Analysis of over 10,000 pregnancies at a major Chinese cardiac center revealed that mothers with adult congenital heart disease carried a tripled risk of having children with similar defects. Perhaps more surprisingly, mothers with acquired heart conditions—such as valve disease or cardiomyopathy developed in adulthood—also showed significantly elevated offspring risk, a connection that had not been previously established in large-scale studies. The research tracked pregnancies from 2011 to 2021, following children through their first year to capture early cardiac abnormalities.

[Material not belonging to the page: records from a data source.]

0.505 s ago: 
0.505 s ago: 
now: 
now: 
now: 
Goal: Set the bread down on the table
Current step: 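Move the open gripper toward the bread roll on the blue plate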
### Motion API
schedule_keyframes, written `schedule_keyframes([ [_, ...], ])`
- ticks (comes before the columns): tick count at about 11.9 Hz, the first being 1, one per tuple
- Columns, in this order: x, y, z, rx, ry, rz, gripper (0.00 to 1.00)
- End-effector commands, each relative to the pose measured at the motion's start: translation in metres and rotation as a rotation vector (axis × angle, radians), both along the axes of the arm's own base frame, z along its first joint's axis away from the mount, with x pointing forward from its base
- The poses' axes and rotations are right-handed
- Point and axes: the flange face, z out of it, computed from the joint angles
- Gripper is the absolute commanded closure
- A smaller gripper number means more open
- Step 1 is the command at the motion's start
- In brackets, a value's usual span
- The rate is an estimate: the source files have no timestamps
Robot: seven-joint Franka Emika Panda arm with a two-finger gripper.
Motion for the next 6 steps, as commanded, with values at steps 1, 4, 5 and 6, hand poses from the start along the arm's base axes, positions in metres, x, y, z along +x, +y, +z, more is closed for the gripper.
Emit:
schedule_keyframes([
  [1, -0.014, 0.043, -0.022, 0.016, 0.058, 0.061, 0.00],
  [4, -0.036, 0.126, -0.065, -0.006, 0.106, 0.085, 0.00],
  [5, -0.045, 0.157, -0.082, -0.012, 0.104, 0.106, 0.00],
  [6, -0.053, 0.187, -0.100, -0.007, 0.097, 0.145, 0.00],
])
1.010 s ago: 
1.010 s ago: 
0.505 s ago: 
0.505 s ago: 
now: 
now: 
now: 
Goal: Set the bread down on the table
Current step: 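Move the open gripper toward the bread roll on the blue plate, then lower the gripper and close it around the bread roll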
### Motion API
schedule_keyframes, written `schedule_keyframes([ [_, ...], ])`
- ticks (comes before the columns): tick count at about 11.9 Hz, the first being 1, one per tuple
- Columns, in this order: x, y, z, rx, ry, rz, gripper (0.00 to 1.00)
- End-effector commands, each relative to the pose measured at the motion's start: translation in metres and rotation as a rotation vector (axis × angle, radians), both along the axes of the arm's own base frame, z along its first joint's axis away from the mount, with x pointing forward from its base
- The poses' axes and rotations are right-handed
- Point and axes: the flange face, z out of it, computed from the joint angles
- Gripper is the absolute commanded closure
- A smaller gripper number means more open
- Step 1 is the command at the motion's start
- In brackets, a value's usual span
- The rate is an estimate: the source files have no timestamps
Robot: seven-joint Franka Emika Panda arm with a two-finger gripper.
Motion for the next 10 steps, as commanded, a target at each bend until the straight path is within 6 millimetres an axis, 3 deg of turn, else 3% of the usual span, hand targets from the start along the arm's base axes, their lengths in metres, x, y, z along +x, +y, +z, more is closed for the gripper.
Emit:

This represents a paradigm shift in understanding hereditary cardiac risk. While genetic counseling has focused primarily on known chromosomal conditions, these findings suggest that any significant maternal cardiac pathology—whether present from birth or acquired later—warrants enhanced fetal cardiac surveillance. The research fills a critical gap from resource-limited regions where such comprehensive data collection is challenging. However, the single-center design and specific population characteristics limit immediate global generalizability. The findings suggest that current risk stratification models may substantially underestimate hereditary cardiac risk, potentially missing opportunities for early intervention and specialized delivery planning in high-risk pregnancies.